▶ _TASK STATEMENT_: Please find the lines in the following records that hold "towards", and copy them.

━━━━━ AVAILABLE DATA ━━━━━

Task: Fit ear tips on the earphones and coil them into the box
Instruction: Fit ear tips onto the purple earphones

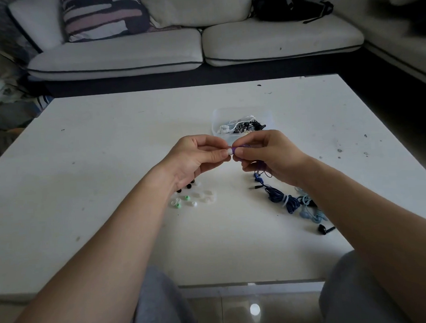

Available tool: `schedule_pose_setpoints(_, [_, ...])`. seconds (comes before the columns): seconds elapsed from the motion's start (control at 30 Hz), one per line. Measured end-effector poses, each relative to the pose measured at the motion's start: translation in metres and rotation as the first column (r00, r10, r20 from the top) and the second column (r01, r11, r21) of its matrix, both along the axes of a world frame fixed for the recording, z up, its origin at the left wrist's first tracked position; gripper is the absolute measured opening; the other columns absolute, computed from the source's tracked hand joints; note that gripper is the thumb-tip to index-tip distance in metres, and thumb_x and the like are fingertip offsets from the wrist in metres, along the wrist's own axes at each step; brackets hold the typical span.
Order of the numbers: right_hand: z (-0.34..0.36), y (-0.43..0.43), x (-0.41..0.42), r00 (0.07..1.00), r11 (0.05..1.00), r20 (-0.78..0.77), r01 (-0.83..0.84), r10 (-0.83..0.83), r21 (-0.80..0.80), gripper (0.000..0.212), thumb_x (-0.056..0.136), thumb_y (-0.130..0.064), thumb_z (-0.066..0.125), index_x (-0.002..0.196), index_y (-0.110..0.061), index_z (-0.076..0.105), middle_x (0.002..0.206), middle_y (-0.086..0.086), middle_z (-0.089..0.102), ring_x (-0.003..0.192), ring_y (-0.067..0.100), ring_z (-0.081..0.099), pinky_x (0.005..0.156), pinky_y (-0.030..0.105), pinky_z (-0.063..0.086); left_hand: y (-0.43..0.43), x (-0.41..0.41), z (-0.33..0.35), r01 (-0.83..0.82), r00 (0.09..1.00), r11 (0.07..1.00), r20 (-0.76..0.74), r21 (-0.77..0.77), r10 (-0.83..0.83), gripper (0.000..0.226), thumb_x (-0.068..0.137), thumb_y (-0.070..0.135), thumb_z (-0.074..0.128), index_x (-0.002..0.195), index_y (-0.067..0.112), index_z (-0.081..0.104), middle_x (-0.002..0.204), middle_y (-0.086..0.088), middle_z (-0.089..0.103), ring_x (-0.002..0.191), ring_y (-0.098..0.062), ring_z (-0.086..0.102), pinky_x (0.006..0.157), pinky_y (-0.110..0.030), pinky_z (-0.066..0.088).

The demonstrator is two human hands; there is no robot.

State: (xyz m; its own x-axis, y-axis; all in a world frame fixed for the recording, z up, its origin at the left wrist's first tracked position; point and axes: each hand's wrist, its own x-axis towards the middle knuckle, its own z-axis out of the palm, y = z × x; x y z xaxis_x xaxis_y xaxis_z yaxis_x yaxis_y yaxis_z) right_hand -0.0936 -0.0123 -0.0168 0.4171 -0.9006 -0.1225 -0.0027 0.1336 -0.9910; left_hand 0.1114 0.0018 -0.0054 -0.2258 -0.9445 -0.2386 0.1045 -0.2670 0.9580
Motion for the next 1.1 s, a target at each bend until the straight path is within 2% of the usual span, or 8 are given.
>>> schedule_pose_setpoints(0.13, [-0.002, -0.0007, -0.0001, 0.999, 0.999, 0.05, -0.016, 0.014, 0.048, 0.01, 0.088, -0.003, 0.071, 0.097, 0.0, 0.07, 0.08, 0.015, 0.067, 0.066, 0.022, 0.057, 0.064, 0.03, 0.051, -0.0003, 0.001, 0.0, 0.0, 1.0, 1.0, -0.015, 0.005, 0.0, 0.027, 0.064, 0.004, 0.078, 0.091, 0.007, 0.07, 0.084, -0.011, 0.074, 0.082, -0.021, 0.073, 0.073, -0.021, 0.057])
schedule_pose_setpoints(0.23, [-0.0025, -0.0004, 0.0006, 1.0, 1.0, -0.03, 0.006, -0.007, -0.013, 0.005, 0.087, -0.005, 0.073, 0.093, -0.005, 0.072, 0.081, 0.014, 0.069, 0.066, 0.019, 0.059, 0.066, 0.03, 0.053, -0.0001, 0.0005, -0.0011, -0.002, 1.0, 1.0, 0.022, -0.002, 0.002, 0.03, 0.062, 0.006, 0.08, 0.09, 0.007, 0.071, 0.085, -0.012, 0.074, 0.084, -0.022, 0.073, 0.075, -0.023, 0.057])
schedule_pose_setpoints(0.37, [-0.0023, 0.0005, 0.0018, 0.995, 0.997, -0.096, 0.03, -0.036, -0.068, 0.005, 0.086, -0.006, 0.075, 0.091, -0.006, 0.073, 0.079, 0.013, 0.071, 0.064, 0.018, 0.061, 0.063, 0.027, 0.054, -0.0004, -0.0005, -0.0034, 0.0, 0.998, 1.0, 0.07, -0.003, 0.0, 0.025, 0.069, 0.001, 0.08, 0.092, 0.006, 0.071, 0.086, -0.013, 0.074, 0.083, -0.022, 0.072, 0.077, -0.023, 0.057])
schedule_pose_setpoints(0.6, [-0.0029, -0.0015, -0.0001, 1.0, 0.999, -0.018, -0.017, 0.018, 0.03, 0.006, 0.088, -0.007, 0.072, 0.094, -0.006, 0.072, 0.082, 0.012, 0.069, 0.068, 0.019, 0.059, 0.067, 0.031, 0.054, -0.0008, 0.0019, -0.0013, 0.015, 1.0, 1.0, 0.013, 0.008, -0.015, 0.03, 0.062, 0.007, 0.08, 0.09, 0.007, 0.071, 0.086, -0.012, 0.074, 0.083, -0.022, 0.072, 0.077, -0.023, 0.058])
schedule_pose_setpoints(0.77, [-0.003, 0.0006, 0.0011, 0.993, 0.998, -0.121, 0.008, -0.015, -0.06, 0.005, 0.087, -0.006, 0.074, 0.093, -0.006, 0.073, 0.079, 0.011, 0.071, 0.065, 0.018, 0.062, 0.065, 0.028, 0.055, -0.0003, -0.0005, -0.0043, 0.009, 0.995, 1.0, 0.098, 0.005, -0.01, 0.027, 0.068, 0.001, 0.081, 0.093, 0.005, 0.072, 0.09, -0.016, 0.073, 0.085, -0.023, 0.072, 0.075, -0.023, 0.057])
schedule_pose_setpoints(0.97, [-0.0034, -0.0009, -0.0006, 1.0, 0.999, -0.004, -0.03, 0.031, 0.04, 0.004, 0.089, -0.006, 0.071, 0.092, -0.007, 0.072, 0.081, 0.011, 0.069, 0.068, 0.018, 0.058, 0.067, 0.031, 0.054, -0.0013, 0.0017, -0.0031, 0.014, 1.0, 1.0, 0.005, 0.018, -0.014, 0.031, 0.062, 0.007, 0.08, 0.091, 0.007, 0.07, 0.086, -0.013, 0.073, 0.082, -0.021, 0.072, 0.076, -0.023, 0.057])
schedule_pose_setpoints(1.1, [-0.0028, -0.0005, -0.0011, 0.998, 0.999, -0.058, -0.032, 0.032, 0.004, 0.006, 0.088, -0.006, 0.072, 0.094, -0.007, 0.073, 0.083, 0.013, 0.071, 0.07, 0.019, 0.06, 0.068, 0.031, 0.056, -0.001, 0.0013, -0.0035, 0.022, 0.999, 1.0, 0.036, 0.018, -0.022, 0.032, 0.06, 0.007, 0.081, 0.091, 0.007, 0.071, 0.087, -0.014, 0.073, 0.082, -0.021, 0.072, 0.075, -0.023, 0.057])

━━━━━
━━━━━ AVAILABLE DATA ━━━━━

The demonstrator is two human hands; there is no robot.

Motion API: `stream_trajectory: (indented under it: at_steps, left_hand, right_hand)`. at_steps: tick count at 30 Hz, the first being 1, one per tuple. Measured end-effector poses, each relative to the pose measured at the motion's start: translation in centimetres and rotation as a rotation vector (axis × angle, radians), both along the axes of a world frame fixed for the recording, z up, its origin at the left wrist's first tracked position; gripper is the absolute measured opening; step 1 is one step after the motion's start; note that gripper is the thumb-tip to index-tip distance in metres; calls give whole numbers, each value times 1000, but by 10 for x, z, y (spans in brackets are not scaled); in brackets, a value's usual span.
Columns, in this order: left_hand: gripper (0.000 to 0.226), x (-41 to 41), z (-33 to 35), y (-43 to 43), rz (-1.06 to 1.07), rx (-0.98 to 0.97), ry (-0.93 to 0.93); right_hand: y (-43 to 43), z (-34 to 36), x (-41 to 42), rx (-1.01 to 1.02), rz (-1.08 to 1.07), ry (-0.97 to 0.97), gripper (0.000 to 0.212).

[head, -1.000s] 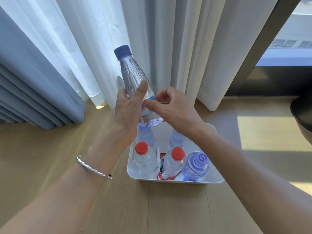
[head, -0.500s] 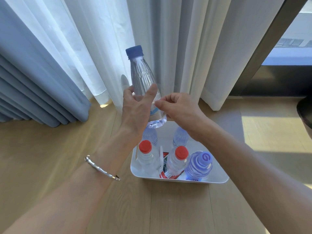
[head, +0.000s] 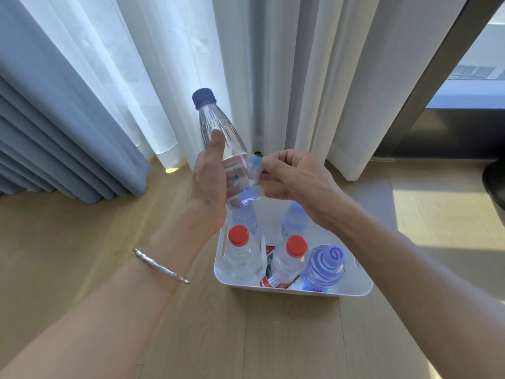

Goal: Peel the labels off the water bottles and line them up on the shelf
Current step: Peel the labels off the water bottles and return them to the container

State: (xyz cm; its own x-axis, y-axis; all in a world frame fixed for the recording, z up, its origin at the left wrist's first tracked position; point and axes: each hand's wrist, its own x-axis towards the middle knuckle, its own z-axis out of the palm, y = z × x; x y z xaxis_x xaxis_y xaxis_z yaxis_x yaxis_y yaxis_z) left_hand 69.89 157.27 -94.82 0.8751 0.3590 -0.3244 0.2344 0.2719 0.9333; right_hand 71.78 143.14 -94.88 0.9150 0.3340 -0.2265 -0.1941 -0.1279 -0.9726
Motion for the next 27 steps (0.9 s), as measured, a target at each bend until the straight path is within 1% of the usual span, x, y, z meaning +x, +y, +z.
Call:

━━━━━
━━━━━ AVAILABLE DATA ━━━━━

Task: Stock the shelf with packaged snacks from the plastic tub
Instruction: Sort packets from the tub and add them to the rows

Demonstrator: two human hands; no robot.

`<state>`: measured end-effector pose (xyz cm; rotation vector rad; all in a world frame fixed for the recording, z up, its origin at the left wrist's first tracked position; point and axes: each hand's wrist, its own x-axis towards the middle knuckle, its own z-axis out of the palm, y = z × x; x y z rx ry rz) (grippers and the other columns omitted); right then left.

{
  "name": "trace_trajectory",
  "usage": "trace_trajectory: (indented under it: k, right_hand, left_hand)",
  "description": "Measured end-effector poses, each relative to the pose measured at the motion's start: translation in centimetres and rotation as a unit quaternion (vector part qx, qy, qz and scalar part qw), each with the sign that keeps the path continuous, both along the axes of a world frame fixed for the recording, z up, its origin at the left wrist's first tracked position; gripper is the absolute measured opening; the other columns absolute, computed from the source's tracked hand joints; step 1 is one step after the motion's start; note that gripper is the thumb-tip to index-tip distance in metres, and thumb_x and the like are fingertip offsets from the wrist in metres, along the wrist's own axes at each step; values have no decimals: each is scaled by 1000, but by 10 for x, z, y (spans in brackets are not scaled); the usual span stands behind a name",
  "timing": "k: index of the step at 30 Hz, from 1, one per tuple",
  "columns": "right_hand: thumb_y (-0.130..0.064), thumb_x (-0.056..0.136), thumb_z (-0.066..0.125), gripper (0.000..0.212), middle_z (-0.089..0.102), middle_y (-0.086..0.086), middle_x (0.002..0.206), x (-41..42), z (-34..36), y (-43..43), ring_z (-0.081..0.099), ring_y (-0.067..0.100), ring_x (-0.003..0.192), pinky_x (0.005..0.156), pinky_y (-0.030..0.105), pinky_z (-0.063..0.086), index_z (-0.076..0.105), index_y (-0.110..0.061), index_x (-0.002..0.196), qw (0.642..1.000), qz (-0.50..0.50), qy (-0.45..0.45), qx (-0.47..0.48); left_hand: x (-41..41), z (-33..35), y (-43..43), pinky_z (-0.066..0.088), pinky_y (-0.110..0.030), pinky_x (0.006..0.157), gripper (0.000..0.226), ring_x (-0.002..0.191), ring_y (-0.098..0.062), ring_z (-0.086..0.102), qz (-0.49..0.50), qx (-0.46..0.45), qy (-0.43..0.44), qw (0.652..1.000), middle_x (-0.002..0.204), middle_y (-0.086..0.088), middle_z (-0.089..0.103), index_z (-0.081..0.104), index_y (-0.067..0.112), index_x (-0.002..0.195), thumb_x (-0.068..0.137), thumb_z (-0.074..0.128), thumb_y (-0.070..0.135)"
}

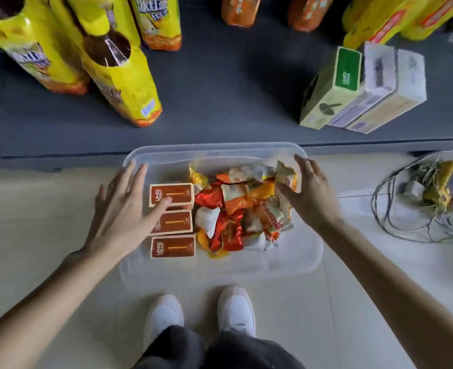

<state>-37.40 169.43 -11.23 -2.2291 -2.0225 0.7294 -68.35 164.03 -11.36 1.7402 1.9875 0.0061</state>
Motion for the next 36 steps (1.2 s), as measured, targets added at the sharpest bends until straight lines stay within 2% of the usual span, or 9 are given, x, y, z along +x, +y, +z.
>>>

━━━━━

▶ _SOLVED EXERCISE_:
State: (xyz m; its own x-axis, y-axis; all in a world frame fixed for the recording, z up, its origin at the left wrist's first tracked position; point and axes: each hand's wrist, its own x-axis towards the middle knuckle, its own z-axis out of the palm, y = z × x; x y z xaxis_x xaxis_y xaxis_z yaxis_x yaxis_y yaxis_z) right_hand -0.0936 -0.0123 -0.0168 0.4171 -0.9006 -0.1225 -0.0027 0.1336 -0.9910; left_hand 0.1114 0.0018 -0.0054 -0.2258 -0.9445 -0.2386 0.1045 -0.2670 0.9580
State: (xyz cm; its own x-axis, y-axis; all in a world frame fixed for the recording, z up, its origin at the left wrist's first tracked position; point and axes: each hand's wrist, its own x-axis towards the middle knuckle, its own z-axis out of the palm, y = z × x; x y z xaxis_x xaxis_y xaxis_z yaxis_x yaxis_y yaxis_z) left_hand 69.89 157.27 -94.82 0.8751 0.3590 -0.3244 0.2344 0.2719 0.9333; right_hand 71.78 143.14 -94.88 0.9150 0.3340 -0.2265 -0.1941 -0.1279 -0.9726
`<state>`: measured end-effector pose (xyz cm; rotation vector rad; all in a world frame fixed for the recording, z up, its origin at the left wrist's first tracked position; point and axes: each hand's wrist, its own x-axis towards the middle knuckle, its own z-axis out of the palm, y = z × x; x y z rx ry rz) (grippers and the other columns omitted); right then left.

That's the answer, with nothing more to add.